Lisa Ling is like your really smart friend in college. You know her. The one who always did all the reading and asked compelling questions in class. She's the one who had time to be everyone's friend and never seemed to need time to study and then at graduation you found out she was actually triple-majoring in three subjects like Political Science, Physics and Humanitarianism. (That last one's made up but if it really existed you know she would have been ALL over it.) So I knew that her National Geographic special, China's Lost Girls, would give me plenty to think about.
I watched it the other day and she didn't let me down. She gave me the human side of the adoption story, following a very nice family from Atlanta as they traveled to China to fetch their second adopted daughter. It was remarkable to me how similar - identical, actually - their journey was to the journey of the woman in that book I mentioned. So it was interesting to see it all brought to life. But what I was counting on Lisa for, and what she delivered on, was the other side of the story. What's going on in China to cause this and what's happening as a result.
Nothing was terribly surprising, I'm sad to say. It's well known that the huge number of abandoned Chinese baby girls is a direct result of historically recent social policies and ancient traditions that favor boys to carry on the family name. She touched on another important issue that I hadn't considered before, which is the fact that in China when girls marry, they typically move away whereas boys stay close to the family and help support the elders. So, the value of a boy child is not just symbolic. For a family with only a girl there would be very real concerns about how the parents would survive in old age.
The consequences of this pattern are, unfortunately, not surprising either. They predict that in 20 years there will be 40 million men without women to marry. (I think I remember those numbers correctly.) There are already cases of kidnappings and abuse as the shortage of young women eligible for marriage gets more and more severe.
So here is where the fact that my is blog really just mine - no comments=no readers, or some close approximation, right? - means I can speak freely without worry. Well, almost without worry. Let me just say this: What I am about to say is in ABSOLUTELY, POSITIVELY NO WAY a judgement of international adoption or of the people who create their families through it. I am writing this to sort out my own feelings on a complicated, personal issue.
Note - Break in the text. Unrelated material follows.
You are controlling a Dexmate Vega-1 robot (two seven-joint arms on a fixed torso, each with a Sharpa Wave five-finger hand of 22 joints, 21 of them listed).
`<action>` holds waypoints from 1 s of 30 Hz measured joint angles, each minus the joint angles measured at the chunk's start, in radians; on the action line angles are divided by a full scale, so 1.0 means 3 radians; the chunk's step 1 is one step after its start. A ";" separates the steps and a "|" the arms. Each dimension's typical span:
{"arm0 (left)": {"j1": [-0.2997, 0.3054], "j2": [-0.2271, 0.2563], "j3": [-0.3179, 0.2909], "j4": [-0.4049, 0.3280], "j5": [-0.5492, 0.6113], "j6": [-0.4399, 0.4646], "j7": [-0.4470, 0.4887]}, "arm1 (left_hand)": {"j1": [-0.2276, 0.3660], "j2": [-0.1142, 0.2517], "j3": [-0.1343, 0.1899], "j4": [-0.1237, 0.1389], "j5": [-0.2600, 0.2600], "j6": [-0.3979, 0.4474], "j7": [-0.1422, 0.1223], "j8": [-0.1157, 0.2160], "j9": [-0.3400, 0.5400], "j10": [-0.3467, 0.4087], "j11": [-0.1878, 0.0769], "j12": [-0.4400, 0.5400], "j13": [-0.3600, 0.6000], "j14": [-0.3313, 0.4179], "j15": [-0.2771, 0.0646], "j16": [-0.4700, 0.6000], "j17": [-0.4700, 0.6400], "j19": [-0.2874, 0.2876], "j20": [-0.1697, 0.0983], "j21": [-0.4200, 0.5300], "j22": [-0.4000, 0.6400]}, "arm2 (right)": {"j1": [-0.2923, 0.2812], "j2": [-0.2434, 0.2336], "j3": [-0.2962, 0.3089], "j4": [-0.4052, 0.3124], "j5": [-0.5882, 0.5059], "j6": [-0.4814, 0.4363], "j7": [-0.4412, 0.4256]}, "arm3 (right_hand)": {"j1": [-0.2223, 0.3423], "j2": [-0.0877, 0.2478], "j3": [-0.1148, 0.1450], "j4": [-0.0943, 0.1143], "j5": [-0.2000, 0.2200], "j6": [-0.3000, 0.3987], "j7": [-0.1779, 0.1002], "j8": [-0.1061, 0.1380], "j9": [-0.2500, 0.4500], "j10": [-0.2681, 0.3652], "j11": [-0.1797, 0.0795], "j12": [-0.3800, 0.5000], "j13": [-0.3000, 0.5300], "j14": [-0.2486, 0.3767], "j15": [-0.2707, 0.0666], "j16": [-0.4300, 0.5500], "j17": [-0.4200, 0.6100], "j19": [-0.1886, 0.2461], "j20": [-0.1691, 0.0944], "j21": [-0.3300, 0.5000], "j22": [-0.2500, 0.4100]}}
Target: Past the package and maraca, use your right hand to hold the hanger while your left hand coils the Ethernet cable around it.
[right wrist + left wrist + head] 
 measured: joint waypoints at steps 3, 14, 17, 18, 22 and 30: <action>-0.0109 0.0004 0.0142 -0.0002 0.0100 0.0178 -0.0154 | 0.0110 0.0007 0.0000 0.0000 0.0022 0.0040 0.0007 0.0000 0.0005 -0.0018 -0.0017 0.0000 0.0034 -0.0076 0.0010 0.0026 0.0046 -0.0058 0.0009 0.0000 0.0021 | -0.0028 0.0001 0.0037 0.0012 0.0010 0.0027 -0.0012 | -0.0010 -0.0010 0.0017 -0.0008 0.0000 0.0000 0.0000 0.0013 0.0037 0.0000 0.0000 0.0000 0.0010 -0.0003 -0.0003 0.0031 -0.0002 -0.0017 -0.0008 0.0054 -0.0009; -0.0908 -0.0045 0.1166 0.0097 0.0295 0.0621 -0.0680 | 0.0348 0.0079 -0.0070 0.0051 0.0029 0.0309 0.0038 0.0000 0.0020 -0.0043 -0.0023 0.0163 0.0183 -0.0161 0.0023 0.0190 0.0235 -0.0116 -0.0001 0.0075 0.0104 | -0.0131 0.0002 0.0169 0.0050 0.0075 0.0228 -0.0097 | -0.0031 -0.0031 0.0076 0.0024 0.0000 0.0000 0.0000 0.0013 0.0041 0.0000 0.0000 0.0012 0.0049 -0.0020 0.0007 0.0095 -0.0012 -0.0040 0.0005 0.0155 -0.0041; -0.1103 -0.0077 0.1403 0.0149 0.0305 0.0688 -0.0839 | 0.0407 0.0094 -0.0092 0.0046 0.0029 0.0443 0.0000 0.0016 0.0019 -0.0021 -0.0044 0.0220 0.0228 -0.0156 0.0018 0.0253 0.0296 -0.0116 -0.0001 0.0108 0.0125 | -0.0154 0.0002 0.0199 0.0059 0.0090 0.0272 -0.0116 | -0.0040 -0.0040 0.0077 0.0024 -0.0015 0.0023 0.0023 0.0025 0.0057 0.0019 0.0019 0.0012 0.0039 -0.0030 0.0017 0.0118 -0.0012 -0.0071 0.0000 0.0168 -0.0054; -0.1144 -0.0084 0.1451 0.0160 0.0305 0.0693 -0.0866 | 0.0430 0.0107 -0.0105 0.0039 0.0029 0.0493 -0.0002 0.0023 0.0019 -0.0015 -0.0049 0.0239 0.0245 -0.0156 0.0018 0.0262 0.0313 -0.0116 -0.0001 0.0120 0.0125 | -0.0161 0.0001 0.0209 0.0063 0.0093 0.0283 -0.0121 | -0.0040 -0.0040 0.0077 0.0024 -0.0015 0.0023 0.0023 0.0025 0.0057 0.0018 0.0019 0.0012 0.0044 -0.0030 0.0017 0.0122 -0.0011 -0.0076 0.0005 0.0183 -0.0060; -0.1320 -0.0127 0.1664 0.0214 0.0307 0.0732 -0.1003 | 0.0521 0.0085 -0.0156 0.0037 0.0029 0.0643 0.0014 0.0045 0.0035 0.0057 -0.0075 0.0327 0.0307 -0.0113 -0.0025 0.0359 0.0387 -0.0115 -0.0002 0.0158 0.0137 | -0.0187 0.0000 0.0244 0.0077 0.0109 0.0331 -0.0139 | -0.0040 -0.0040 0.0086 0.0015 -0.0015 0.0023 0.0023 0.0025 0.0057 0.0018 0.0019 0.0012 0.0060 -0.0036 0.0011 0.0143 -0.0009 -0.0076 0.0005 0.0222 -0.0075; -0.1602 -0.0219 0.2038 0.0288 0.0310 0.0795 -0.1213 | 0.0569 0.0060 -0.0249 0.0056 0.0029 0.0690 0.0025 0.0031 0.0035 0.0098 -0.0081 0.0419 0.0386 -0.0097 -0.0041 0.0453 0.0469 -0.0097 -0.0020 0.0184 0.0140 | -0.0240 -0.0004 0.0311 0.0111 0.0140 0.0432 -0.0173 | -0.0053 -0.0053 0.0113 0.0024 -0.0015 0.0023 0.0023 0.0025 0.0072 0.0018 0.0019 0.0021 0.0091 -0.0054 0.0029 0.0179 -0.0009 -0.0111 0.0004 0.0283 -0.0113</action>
I started to ask myself, by adopting a baby from China would I at all be contributing to that country's social problems. I mean, if there continue to be families ready and willing to adopt these little girls, are parents in China who face this decision going to feel more comfortable abandoning their babies? This thought came in to my head during one segment in the DVD when the mother from Atlanta visited the park where her first daughter was found and hung a sign written in Chinese with a picture of her daughter as an infant and a picture of her daughter now. The sign told readers that her daughter was found in the park and that now she's a healthy, happy little girl. And she is. And I think the mother's intention was to let the biological mother know that her little girl was okay. But I couldn't help thinking that it also seemed a little like an advertisement. Like, "look where she is now!"
Like I said, it's complicated. I hope that if anyone else ever reads these words they will understand that I'm really just raising for this debate within my own heart. If this is something my family is going to be a part of, I have to know that I've looked at every side, and that includes the political side. I just have to.
So my feelings about West meets East are a little bit more tempered than they were when I last wrote about them. Part of that is because of what I just described. Part of that is because my first full cycle while seeing an acupuncturist was also my most erratic in terms of my basal temperature and, now, as of this weekend, was also my shortest in length. (22 days? Huh?) But I still have faith that there's a way to grow this family. I just don't quite think I know what that way is right now.